Your assignment =>
From the first line of the entries below to the line with "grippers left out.", give each line again exactly.

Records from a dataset
______________________________
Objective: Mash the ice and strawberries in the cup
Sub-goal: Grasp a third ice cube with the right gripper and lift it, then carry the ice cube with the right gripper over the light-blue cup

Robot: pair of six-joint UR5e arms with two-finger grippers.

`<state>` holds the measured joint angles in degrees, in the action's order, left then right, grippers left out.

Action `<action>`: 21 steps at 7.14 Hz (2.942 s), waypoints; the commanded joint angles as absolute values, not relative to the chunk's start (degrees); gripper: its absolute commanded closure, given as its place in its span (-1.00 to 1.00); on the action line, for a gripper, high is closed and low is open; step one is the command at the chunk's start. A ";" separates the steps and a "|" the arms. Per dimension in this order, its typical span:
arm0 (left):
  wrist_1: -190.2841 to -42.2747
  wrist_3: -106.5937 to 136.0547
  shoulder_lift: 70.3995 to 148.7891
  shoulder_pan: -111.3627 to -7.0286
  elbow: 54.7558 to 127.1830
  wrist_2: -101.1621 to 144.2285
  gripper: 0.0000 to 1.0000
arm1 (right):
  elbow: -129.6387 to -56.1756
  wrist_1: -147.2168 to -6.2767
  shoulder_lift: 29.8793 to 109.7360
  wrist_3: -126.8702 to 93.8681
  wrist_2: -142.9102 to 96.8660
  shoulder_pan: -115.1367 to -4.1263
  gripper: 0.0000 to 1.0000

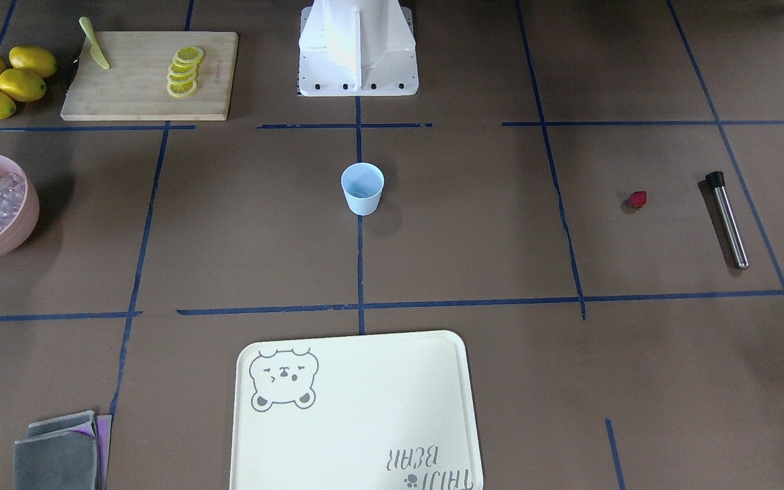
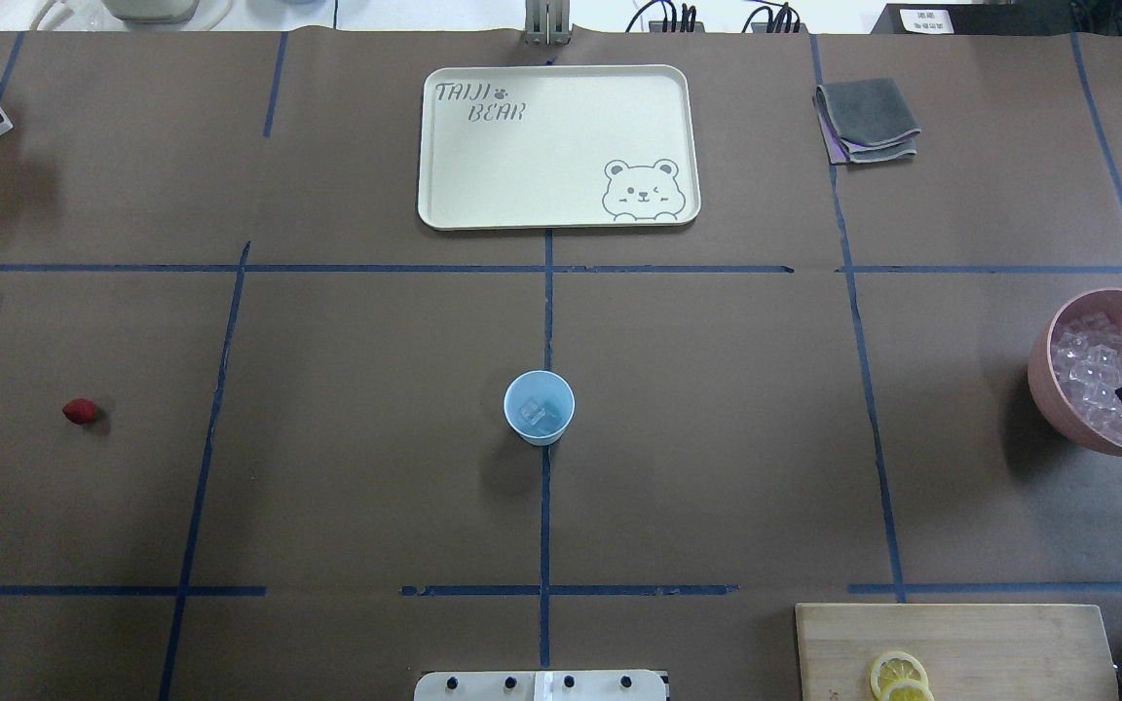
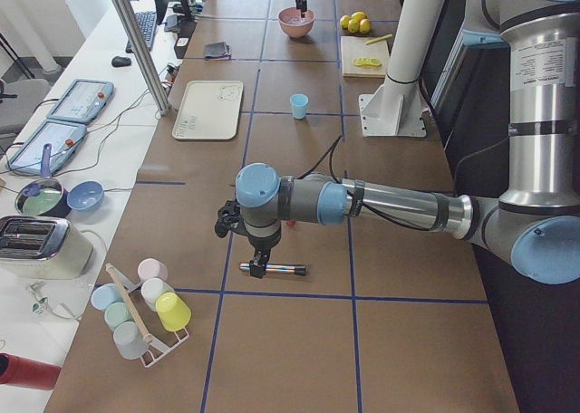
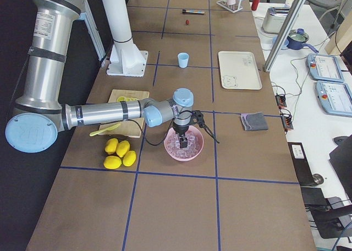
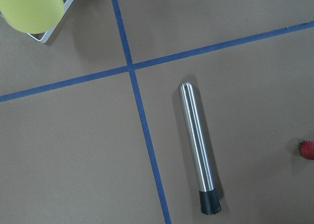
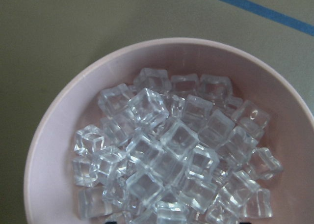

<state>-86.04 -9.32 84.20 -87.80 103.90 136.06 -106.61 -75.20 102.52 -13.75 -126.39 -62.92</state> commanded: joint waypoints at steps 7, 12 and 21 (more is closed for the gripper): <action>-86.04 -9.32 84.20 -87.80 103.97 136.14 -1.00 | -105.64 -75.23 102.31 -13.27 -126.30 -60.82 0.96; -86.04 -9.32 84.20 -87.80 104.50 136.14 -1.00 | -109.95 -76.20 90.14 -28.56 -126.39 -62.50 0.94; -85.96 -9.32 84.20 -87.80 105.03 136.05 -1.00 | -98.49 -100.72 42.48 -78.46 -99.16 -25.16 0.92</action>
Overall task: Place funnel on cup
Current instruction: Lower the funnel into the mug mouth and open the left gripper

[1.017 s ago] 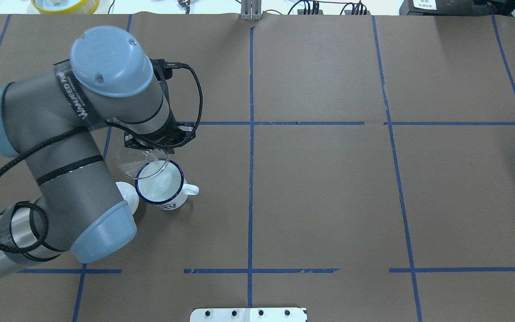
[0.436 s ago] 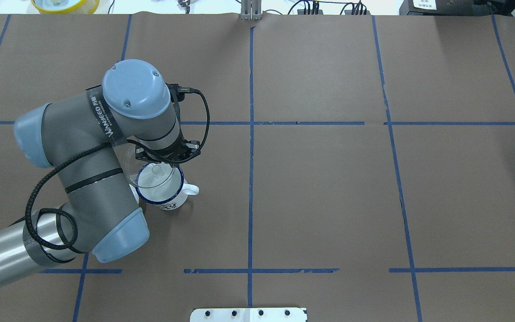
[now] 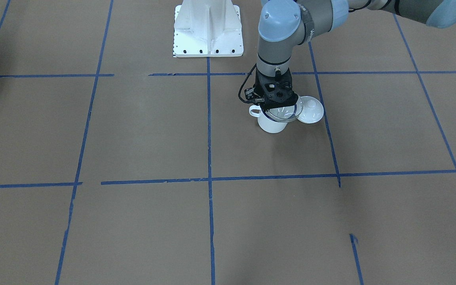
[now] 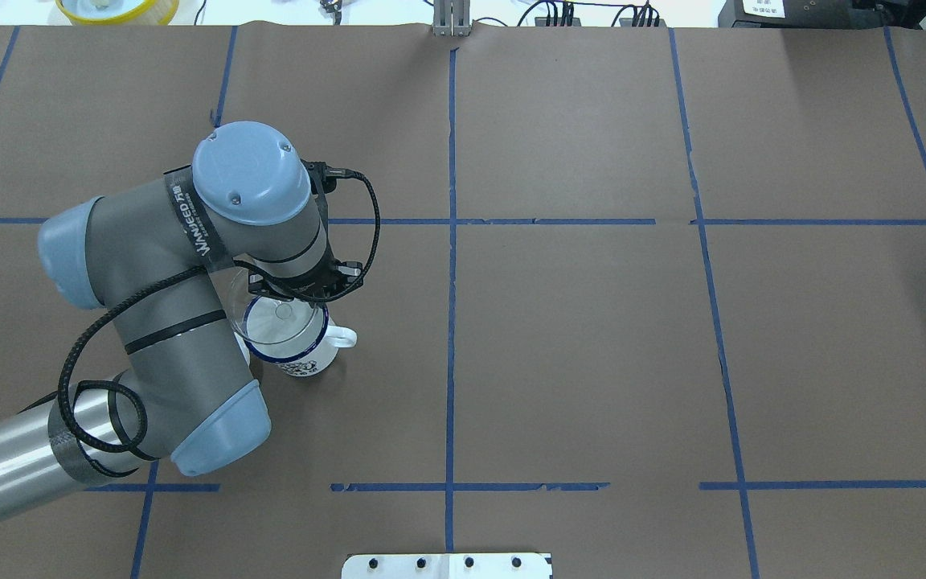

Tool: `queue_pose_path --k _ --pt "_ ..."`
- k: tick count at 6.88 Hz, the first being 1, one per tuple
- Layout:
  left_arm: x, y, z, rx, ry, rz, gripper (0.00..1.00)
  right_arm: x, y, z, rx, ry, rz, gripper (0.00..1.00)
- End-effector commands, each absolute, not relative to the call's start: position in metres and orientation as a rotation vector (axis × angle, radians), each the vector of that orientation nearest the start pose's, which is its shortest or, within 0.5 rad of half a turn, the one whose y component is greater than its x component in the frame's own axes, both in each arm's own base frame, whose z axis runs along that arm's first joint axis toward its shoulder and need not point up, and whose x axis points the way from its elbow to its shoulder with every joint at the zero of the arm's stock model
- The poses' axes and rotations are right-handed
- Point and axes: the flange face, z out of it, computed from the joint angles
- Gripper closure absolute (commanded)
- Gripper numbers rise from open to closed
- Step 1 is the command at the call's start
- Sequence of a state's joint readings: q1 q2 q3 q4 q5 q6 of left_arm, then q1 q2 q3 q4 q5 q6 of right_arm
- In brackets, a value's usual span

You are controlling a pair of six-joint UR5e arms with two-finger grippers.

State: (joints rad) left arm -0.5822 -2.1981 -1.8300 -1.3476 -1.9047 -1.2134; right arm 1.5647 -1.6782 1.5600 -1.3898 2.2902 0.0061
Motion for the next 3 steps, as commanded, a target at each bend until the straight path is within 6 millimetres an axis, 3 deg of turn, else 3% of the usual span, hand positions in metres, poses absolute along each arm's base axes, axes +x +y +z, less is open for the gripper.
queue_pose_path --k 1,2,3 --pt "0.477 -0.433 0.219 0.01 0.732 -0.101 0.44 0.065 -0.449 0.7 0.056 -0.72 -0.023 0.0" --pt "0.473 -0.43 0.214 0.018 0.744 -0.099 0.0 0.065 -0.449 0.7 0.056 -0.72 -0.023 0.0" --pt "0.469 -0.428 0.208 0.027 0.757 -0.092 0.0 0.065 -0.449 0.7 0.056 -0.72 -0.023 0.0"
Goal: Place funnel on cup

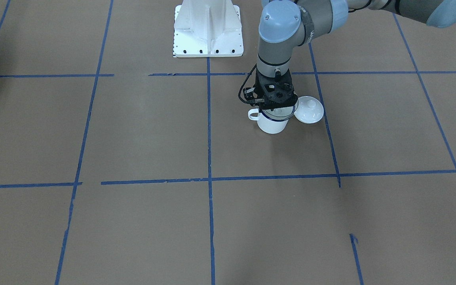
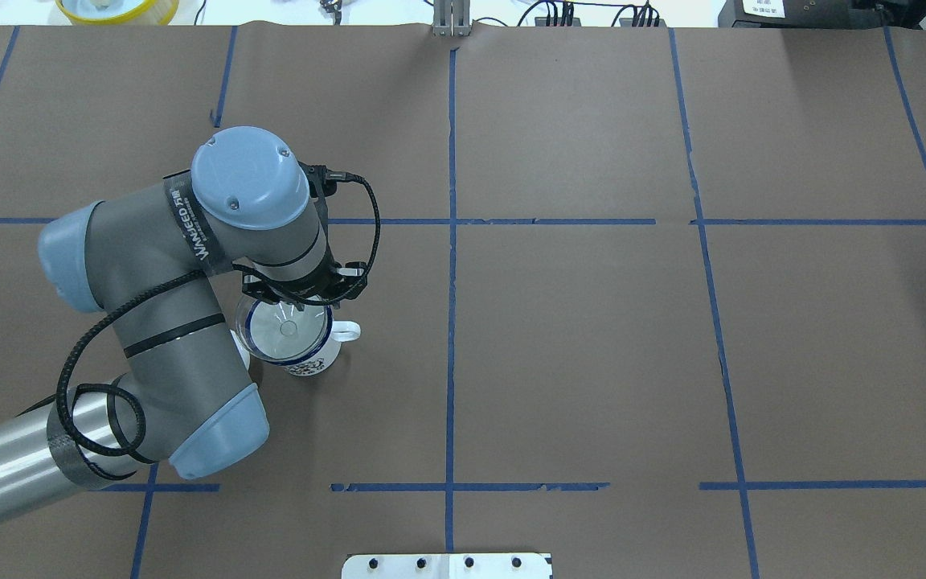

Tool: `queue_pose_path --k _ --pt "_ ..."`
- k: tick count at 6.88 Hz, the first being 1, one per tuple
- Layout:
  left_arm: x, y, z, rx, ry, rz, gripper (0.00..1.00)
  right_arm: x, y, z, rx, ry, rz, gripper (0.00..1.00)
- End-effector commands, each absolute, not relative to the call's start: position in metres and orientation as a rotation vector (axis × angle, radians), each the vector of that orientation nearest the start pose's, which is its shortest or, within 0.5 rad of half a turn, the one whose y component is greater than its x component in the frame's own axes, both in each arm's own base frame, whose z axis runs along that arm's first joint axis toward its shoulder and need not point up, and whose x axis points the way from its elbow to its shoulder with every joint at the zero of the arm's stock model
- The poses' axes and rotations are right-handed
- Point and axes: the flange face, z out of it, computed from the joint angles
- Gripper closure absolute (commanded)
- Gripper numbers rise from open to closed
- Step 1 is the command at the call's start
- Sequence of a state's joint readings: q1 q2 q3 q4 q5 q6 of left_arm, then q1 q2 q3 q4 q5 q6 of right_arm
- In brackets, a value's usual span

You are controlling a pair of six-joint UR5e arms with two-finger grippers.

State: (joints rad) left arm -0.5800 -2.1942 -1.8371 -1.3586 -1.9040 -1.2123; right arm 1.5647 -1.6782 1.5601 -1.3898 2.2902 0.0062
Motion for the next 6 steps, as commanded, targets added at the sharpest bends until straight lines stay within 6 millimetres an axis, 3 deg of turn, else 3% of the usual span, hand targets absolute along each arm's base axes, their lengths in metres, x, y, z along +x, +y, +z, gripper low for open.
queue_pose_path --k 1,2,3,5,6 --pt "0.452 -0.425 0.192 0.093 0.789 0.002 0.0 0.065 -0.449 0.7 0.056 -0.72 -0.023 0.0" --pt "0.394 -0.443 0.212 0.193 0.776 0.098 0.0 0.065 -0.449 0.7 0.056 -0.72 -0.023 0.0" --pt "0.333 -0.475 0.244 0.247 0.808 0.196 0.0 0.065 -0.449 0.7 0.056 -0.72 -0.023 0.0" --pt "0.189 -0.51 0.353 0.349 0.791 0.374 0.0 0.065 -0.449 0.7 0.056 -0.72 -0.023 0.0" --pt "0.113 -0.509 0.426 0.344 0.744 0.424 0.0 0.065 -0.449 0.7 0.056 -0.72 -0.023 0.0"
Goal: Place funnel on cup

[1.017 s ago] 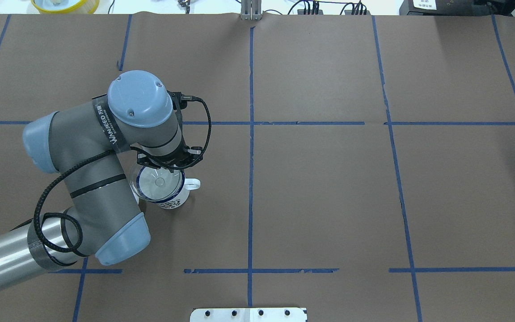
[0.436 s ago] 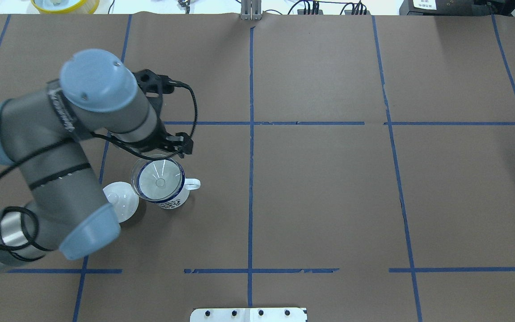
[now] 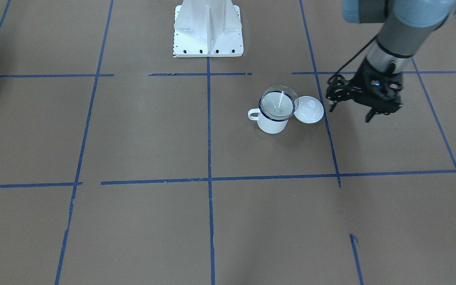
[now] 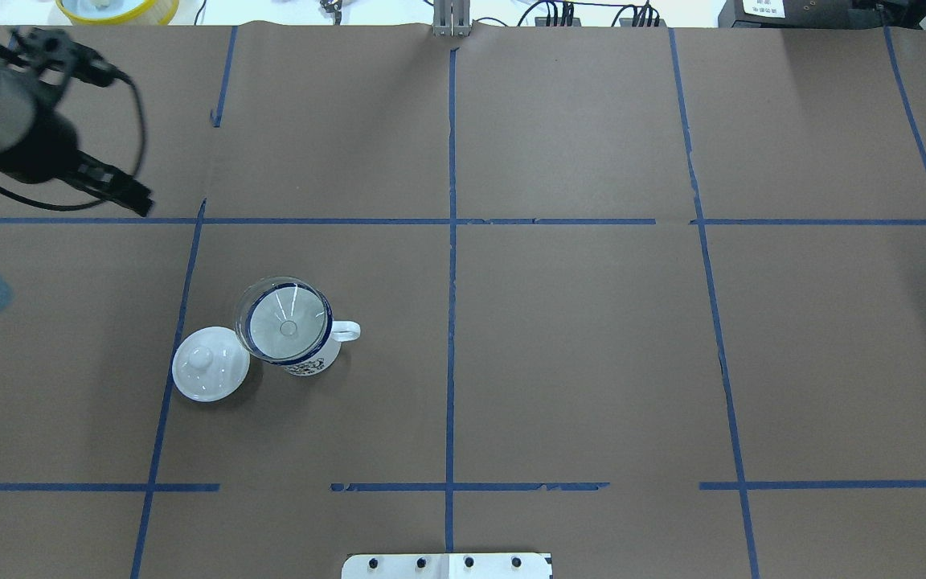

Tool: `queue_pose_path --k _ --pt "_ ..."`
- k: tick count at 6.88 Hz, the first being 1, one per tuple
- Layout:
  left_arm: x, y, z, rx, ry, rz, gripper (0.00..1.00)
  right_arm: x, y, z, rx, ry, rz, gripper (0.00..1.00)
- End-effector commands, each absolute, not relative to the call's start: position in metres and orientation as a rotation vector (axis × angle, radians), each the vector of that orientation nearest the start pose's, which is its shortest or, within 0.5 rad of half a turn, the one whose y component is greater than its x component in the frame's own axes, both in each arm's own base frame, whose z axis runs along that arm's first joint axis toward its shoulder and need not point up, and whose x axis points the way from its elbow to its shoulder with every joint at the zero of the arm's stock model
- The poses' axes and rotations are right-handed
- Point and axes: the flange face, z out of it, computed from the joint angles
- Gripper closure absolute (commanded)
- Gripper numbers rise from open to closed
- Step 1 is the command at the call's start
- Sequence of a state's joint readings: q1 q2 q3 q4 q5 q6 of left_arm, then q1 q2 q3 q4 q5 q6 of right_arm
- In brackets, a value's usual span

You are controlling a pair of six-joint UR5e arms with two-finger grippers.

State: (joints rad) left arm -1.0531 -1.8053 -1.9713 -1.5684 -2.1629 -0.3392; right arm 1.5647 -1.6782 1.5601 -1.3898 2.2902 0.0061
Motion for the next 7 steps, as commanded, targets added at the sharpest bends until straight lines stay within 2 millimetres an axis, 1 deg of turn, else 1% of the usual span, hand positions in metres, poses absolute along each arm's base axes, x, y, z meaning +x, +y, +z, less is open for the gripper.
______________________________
Task result =>
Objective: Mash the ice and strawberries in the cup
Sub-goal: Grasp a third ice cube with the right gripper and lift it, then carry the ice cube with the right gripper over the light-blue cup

Robot: pair of six-joint UR5e arms with two-finger grippers.

`<state>` holds the measured joint angles in degrees, in the action's order, left then right, grippers left out.

That is the complete output.